-- Opening Marker --

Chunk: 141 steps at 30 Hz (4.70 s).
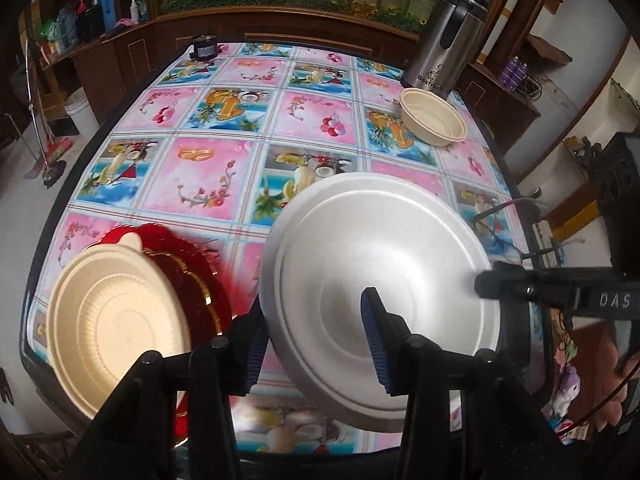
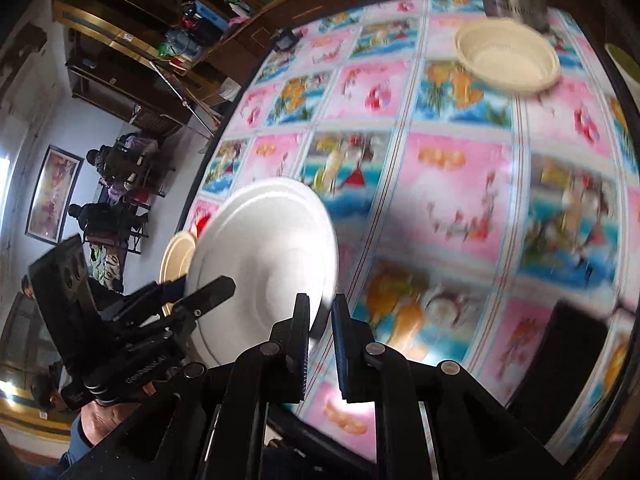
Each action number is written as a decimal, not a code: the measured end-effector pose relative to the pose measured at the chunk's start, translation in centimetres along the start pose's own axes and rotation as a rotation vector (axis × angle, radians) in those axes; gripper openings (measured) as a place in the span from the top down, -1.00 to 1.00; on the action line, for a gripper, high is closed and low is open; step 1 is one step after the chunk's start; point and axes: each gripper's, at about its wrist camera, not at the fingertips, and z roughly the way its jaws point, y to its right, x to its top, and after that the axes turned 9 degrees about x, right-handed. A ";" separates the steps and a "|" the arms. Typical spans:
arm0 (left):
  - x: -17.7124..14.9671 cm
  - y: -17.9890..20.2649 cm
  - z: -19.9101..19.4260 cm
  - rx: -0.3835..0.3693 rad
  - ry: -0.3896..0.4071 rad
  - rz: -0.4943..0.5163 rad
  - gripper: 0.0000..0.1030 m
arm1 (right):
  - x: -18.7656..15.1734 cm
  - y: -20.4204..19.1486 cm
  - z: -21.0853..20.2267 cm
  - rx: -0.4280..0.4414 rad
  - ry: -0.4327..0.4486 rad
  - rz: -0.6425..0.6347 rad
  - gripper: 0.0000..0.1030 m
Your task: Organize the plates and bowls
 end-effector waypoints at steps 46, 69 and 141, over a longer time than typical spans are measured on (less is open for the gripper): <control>-5.4 -15.4 -6.5 0.152 0.099 -0.303 0.16 | 0.6 -14.8 10.9 0.100 -0.174 -0.269 0.74; -5.0 -18.2 -5.2 0.173 0.072 -0.332 0.16 | 1.2 -16.4 13.8 0.085 -0.193 -0.276 0.74; -5.4 -18.5 -3.8 0.228 0.065 -0.276 -0.35 | 1.2 -14.3 15.2 0.056 -0.184 -0.247 0.37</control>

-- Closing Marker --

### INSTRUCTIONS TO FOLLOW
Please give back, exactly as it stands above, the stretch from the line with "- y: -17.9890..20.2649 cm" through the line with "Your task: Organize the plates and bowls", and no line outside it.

### SOLUTION TO THIS PROBLEM
  - y: -17.9890..20.2649 cm
  - z: -19.9101..19.4260 cm
  - rx: -0.3835..0.3693 rad
  - ry: -0.3896..0.4071 rad
  - rz: -0.4943..0.5163 rad
  - gripper: 0.0000..0.1030 m
arm1 (right):
  - x: -18.7656..15.1734 cm
  - y: -20.4204..19.1486 cm
  - z: -21.0853..20.2267 cm
  - rx: -0.4280..0.4414 rad
  - ry: -0.4327..0.4486 rad
  - rz: -0.6425..0.6347 rad
  - gripper: 0.0000..0.1030 m
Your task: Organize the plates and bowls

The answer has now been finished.